Montreal Neurological Institute-Hospital, McGill University, Montreal, Quebec H3A 2B4, Canada.
Brain. 2023 Nov 2;146(11):4608-4621. doi: 10.1093/brain/awad224.
Within recent years, there has been a growing number of genes associated with amyotrophic lateral sclerosis (ALS), resulting in an increasing number of novel variants, particularly missense variants, many of which are of unknown clinical significance. Here, we leverage the sequencing efforts of the ALS Knowledge Portal (3864 individuals with ALS and 7839 controls) and Project MinE ALS Sequencing Consortium (4366 individuals with ALS and 1832 controls) to perform proteomic and transcriptomic characterization of missense variants in 24 ALS-associated genes. The two sequencing datasets were interrogated for missense variants in the 24 genes, and variants were annotated with gnomAD minor allele frequencies, ClinVar pathogenicity classifications, protein sequence features including Uniprot functional site annotations, and PhosphoSitePlus post-translational modification site annotations, structural features from AlphaFold predicted monomeric 3D structures, and transcriptomic expression levels from Genotype-Tissue Expression. We then applied missense variant enrichment and gene-burden testing following binning of variation based on the selected proteomic and transcriptomic features to identify those most relevant to pathogenicity in ALS-associated genes. Using predicted human protein structures from AlphaFold, we determined that missense variants carried by individuals with ALS were significantly enriched in β-sheets and α-helices, as well as in core, buried or moderately buried regions. At the same time, we identified that hydrophobic amino acid residues, compositionally biased protein regions and regions of interest are predominantly enriched in missense variants carried by individuals with ALS. Assessment of expression level based on transcriptomics also revealed enrichment of variants of high and medium expression across all tissues and within the brain. We further explored enriched features of interest using burden analyses and identified individual genes were indeed driving certain enrichment signals. A case study is presented for SOD1 to demonstrate proof-of-concept of how enriched features may aid in defining variant pathogenicity. Our results present proteomic and transcriptomic features that are important indicators of missense variant pathogenicity in ALS and are distinct from features associated with neurodevelopmental disorders.

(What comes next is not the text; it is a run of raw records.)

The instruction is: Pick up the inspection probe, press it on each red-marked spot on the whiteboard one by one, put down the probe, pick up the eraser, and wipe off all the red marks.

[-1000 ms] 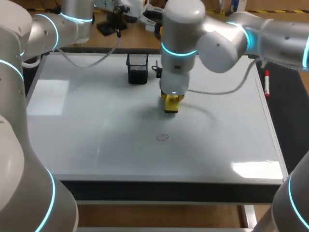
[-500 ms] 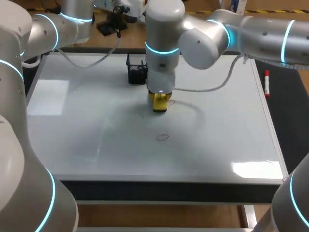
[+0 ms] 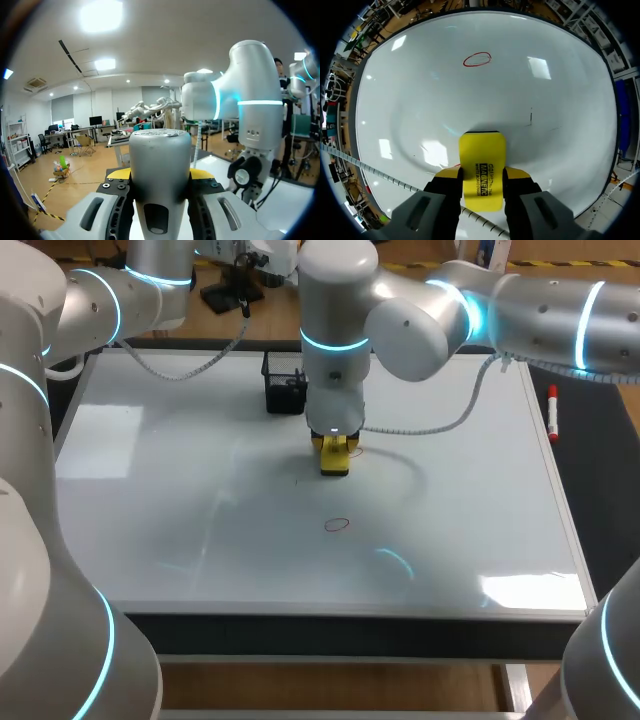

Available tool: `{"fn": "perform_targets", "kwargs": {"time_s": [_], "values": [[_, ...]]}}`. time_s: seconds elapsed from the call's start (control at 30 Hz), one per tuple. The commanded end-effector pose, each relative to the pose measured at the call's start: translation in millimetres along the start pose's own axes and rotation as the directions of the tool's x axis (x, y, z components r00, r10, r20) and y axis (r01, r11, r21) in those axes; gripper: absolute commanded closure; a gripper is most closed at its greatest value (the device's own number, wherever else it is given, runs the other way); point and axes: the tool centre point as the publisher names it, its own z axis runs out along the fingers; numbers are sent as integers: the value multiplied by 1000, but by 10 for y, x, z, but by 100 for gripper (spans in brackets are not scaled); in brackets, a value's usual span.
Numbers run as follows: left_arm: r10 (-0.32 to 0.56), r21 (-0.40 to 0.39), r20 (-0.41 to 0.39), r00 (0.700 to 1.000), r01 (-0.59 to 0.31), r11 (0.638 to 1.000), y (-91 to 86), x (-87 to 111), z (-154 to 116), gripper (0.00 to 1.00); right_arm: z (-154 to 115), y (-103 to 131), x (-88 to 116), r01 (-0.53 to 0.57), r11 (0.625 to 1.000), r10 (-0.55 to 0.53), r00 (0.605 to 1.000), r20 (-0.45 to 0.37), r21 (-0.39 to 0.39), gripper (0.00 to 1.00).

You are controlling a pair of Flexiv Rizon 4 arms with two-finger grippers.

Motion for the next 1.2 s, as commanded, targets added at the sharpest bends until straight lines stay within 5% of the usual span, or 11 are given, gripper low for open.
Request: {"fn": "perform_targets", "kwargs": {"time_s": [0.03, 0.47, 0.93, 1.2], "values": [[0, 7, -162, 987, 1, 1000, 24, -68, -23, 100, 72, -29, 108, -12, 1000, 12, 1000, -3, -5, 100], [0, 7, -162, 987, 1, 1000, 24, -68, -23, 100, 80, -80, 572, -116, 993, 116, 993, -17, 1, 100], [0, 7, -162, 987, 1, 1000, 24, -68, -23, 100, -60, -59, 818, -162, 987, 161, 987, 2, 14, 100], [0, 7, -162, 987, 1, 1000, 24, -68, -23, 100, -281, -84, 1284, -241, 970, 240, 971, 24, 37, 100]]}}
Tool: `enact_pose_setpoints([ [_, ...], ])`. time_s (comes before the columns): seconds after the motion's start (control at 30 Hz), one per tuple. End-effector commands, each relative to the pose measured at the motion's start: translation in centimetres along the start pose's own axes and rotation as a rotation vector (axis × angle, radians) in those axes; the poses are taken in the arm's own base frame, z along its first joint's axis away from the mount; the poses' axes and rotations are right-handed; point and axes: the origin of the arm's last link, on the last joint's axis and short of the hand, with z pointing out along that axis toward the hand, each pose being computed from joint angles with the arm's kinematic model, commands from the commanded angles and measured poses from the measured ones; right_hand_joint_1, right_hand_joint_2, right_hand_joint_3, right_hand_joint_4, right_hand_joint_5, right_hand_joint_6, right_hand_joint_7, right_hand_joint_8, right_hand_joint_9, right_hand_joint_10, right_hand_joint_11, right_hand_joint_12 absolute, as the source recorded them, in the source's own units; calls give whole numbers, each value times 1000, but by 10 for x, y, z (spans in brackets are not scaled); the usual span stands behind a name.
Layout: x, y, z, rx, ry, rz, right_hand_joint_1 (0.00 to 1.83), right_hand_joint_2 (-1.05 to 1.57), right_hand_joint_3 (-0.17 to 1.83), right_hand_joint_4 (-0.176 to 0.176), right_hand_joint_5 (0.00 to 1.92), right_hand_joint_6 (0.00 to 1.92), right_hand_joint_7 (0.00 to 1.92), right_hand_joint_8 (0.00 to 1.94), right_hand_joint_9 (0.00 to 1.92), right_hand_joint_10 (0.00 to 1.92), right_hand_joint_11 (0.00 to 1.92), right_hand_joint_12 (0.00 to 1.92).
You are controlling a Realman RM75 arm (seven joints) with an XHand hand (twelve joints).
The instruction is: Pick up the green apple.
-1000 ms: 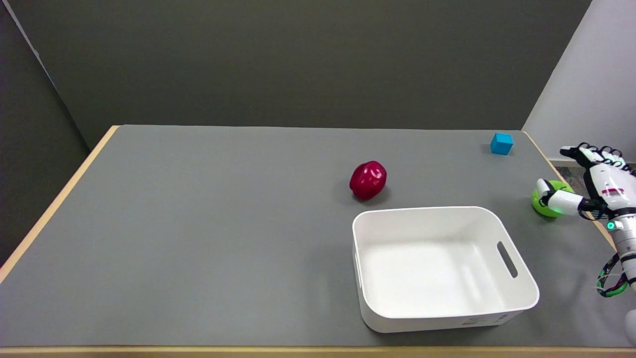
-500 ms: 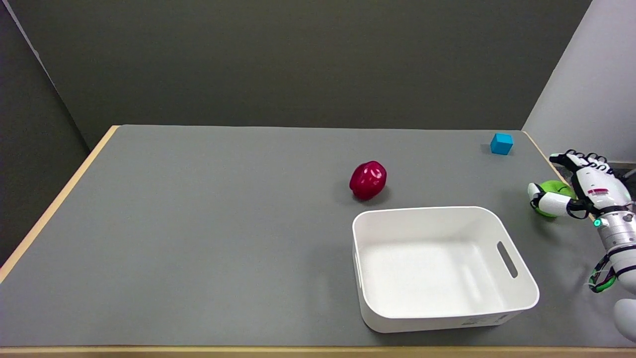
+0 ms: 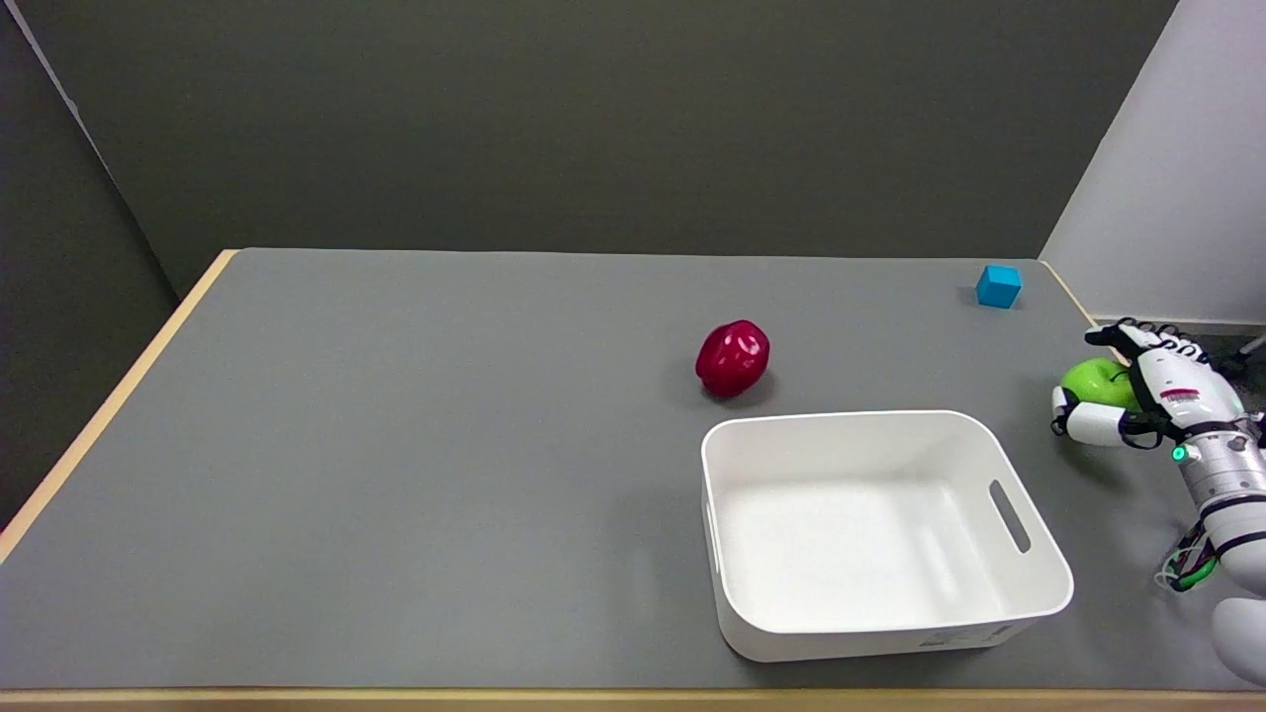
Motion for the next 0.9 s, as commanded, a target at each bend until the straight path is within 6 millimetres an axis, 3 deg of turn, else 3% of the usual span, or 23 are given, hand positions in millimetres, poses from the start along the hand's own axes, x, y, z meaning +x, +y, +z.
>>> enact_pose_setpoints([
  [0.03, -14, 5, -6, -19, -43, -7, 825, 681, 969, -25, 315, 621, 288, 424, 178, 765, 74, 1254],
  [0.4, -16, 5, -8, -10, -49, -25, 926, 749, 943, -41, 394, 825, 427, 508, 349, 966, 327, 1565],
  [0.5, -15, 3, -8, 10, -39, -45, 904, 888, 851, -68, 429, 1011, 590, 771, 511, 1160, 448, 1671],
  [0.53, -15, 2, -8, 16, -33, -48, 933, 1091, 503, -88, 511, 1369, 648, 928, 580, 1226, 493, 1710],
  [0.57, -14, 1, -8, 27, -25, -53, 965, 1229, 265, -106, 563, 1607, 689, 1079, 630, 1290, 523, 1745],
  [0.67, -10, -5, -7, 58, 7, -56, 1141, 1218, 281, -172, 491, 1512, 687, 1755, 679, 1590, 489, 1875],
  [0.73, -6, -9, -5, 81, 31, -59, 1101, 1292, 237, -176, 447, 1584, 578, 1892, 654, 1750, 404, 1921],
  [0.8, 0, -14, -5, 106, 64, -56, 1035, 1403, 135, -176, 393, 1818, 416, 1912, 615, 1921, 259, 1921],
  [0.9, 10, -25, -4, 159, 124, -22, 1015, 1441, 95, -176, 372, 1848, 382, 1940, 623, 1921, 240, 1921],
])
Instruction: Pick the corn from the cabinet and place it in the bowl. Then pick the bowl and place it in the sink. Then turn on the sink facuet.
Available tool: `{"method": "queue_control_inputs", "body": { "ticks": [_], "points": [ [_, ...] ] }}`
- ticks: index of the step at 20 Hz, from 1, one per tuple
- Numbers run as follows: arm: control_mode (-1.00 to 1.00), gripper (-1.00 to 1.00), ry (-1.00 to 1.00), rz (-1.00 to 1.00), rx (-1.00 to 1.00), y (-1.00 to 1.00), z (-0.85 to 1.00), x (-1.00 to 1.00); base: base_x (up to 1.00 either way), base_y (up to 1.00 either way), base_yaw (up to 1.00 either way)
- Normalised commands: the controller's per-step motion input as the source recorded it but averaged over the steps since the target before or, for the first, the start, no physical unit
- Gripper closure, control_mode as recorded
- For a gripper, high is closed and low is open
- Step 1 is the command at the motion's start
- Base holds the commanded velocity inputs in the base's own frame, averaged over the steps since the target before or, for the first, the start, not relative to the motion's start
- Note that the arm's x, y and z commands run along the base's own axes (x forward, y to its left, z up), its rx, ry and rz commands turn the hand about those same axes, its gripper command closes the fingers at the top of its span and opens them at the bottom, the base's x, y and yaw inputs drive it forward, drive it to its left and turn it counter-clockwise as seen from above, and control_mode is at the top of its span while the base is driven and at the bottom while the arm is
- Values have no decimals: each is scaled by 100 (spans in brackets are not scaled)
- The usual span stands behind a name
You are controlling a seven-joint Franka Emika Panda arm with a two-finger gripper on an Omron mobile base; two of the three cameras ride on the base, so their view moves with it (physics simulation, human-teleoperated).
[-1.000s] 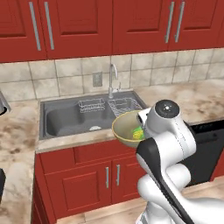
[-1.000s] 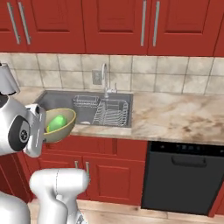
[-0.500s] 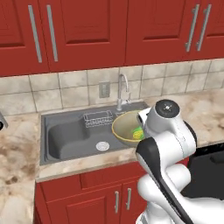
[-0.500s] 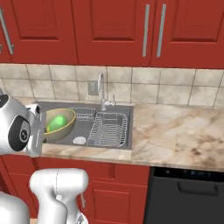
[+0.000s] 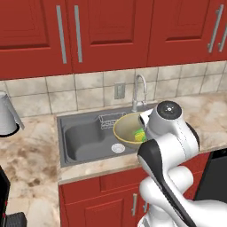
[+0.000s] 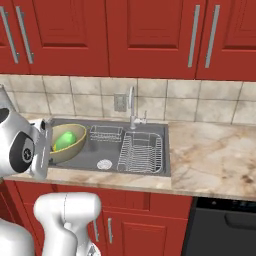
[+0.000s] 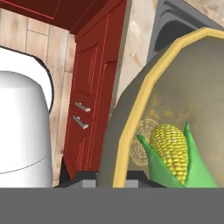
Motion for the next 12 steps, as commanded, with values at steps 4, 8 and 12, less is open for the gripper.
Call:
{"method": "queue_control_inputs", "body": {
  "ticks": [4,8,12],
  "points": [
    [100,100,0,0,0,0,0,0,44,19,0],
    [100,100,0,0,0,0,0,0,43,1,0],
    [100,100,0,0,0,0,0,0,19,-2,0]
  ]
}}
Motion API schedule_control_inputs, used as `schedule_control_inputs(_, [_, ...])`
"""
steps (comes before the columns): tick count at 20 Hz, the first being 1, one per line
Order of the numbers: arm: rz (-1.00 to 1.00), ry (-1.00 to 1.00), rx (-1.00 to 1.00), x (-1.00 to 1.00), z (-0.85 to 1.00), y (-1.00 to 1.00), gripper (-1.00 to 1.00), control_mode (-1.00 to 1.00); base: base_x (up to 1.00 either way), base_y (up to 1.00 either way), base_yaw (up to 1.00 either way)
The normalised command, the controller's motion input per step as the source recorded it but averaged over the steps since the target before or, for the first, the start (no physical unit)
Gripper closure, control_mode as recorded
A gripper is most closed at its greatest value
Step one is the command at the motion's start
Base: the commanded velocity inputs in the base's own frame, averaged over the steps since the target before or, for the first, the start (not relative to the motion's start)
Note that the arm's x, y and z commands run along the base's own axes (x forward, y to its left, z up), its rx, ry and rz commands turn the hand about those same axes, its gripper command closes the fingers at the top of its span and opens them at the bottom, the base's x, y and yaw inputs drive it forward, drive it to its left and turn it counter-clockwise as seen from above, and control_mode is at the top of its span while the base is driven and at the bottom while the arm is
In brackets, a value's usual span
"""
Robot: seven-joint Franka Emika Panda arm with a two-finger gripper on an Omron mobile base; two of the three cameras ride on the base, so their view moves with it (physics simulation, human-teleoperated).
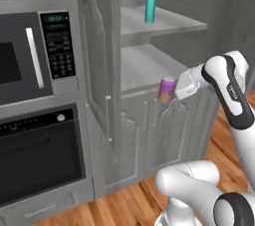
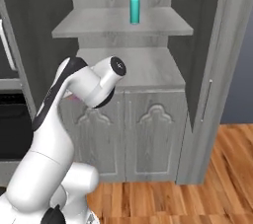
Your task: Pick the water bottle, can, milk from the counter and place them in the open cabinet.
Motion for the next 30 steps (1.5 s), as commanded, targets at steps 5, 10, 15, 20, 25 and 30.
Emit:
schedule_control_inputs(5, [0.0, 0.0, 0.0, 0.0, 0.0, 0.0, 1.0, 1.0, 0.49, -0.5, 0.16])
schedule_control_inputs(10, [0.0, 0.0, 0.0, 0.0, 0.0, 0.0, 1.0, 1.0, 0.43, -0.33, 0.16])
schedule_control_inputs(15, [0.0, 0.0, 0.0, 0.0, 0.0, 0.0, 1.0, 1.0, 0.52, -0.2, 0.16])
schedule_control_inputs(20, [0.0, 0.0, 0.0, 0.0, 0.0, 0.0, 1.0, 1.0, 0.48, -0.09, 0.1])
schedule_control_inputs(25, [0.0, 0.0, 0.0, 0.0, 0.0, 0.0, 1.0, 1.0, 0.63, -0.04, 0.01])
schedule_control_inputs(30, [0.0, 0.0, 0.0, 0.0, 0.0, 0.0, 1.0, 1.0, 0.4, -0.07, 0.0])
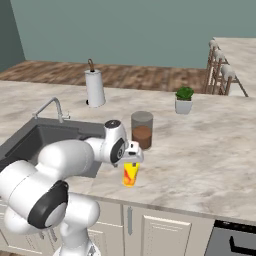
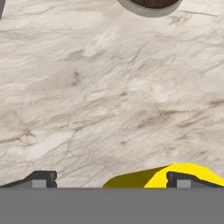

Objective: Place the jar in the left basin and the cup in the right basin of the sink.

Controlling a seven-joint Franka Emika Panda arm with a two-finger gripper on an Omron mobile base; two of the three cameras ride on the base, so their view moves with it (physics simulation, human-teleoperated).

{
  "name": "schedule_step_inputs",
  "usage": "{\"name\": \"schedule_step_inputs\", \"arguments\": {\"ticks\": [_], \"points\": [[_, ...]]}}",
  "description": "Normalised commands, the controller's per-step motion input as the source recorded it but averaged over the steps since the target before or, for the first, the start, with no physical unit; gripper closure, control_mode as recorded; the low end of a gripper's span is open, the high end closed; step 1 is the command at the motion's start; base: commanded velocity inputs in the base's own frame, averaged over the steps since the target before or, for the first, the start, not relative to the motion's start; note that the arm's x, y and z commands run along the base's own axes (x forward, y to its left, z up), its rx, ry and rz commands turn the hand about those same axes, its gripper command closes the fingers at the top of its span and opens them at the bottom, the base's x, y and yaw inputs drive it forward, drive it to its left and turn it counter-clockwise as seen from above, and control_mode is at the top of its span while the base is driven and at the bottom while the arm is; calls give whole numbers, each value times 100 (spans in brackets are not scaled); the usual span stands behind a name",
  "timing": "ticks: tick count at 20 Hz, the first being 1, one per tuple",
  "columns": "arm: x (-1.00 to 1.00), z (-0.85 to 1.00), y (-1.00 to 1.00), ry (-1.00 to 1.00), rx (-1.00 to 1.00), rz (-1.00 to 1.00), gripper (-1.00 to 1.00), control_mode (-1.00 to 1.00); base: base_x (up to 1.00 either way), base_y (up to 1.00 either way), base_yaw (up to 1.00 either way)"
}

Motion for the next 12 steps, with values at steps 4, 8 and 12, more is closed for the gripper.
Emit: {"name": "schedule_step_inputs", "arguments": {"ticks": [4, 8, 12], "points": [[12, -6, 0, 1, 1, 0, 100, -100, 0, 0, 0], [0, -2, 0, 0, 3, 0, 100, -100, 0, 0, 0], [0, 0, 0, 0, 3, 0, 100, -100, 0, 0, 0]]}}
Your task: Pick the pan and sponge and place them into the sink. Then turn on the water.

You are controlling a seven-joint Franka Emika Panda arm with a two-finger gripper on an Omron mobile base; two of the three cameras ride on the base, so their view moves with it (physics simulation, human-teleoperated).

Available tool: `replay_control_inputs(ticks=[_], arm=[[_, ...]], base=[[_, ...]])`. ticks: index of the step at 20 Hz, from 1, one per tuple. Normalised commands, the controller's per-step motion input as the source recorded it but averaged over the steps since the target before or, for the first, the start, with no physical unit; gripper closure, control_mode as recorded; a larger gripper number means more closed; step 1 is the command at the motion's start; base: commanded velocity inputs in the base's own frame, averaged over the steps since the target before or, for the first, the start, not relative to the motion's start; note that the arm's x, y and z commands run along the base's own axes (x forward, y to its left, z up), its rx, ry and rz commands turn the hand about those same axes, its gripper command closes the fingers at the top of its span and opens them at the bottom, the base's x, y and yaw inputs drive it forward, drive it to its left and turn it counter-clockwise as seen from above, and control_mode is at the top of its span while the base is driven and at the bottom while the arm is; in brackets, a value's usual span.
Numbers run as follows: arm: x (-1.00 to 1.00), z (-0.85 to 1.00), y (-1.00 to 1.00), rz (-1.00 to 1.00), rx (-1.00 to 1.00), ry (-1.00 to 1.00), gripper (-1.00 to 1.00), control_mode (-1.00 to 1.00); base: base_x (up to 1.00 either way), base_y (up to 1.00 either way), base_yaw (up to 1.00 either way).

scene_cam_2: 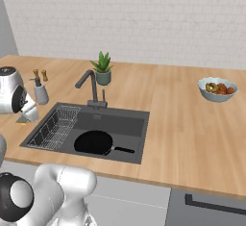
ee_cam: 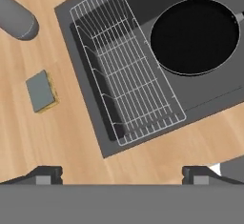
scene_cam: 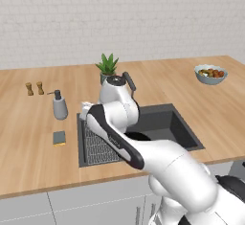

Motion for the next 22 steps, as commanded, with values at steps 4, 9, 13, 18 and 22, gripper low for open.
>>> replay_control_inputs(ticks=[4,9,13,18,22], arm=[[0.46,-0.14,0.47,0.00,-0.05,0.00,-1.00,-1.00],[0.32,-0.26,0.44,0.02,-0.03,0.00,-1.00,-1.00],[0.28,-0.26,0.36,0.06,0.00,0.00,-1.00,-1.00],[0.36,-0.25,0.34,0.08,0.00,0.02,-1.00,-1.00],[0.38,-0.26,0.39,0.07,0.00,0.01,-1.00,-1.00]], base=[[0.00,0.00,0.00],[0.00,0.00,0.00],[0.00,0.00,0.00],[0.00,0.00,0.00],[0.00,0.00,0.00]])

近年来,与肌萎缩侧索硬化症(ALS)相关的基因数量不断增加,导致新的变异体数量不断增加,特别是错义变异体,其中许多变异体的临床意义尚不清楚。在这里,我们利用 ALS 知识门户(3864 名 ALS 患者和 7839 名对照)和 MinE ALS 测序联盟项目(4366 名 ALS 患者和 1832 名对照)的测序工作,对 24 个与 ALS 相关基因中的错义变异体进行蛋白质组学和转录组学特征分析。对这两个测序数据集进行了 24 个基因中错义变异体的检测,并根据 gnomAD 次要等位基因频率、ClinVar 致病性分类、包括 Uniprot 功能位点注释在内的蛋白质序列特征、PhosphoSitePlus 翻译后修饰位点注释、来自 AlphaFold 预测单体 3D 结构的结构特征以及来自 Genotype-Tissue Expression 的转录组表达水平对变异体进行注释。然后,我们根据选定的蛋白质组学和转录组学特征对变异进行分组后,应用错义变异体富集和基因负担测试,以确定与 ALS 相关基因中致病性最相关的变异体。使用 AlphaFold 预测的人类蛋白质结构,我们确定 ALS 患者携带的错义变异体在β-折叠和α-螺旋以及核心、埋藏或中等埋藏区域中显著富集。同时,我们发现疏水性氨基酸残基、组成上偏向的蛋白质区域和感兴趣的区域主要富集在 ALS 患者携带的错义变异体中。基于转录组学的表达水平评估也揭示了所有组织和大脑内高表达和中表达变异体的富集。我们进一步使用负担分析探索了感兴趣的富集特征,并确定个别基因确实驱动了某些富集信号。对 SOD1 进行了案例研究,以证明富集特征如何有助于定义变异体致病性的概念验证。我们的结果提供了 ALS 中错义变异体致病性的重要蛋白质组学和转录组学特征,这些特征与神经发育障碍相关的特征不同。